Exercise description: The expected output is the line holding "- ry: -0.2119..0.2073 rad" plus every line after it through the end of the listing, copied exactly.

════════

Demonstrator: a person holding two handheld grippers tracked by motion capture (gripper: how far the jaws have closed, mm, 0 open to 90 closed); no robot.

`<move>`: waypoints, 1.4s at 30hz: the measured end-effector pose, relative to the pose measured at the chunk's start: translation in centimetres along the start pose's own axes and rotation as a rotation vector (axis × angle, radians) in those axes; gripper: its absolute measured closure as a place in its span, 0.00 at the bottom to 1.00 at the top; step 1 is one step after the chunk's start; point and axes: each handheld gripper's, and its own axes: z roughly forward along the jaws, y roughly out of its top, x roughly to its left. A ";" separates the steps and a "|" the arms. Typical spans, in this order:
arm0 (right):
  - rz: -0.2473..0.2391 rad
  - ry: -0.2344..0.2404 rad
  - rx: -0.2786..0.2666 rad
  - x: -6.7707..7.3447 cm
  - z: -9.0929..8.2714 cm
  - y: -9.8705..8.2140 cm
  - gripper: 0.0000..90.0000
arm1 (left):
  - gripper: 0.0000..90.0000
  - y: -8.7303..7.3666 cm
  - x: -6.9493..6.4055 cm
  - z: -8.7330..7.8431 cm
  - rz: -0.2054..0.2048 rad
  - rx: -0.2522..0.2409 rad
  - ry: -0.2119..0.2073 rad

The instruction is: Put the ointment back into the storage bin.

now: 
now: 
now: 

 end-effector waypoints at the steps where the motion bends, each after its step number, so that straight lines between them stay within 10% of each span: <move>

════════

Response area:
  - ry: -0.2119..0.2073 rad

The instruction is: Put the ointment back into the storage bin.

now: 
now: 
now: 

 end-effector waypoints at the steps where the motion bends, each after its step number, so that straight lines between them stay within 10% of each span: <move>

That completes the output.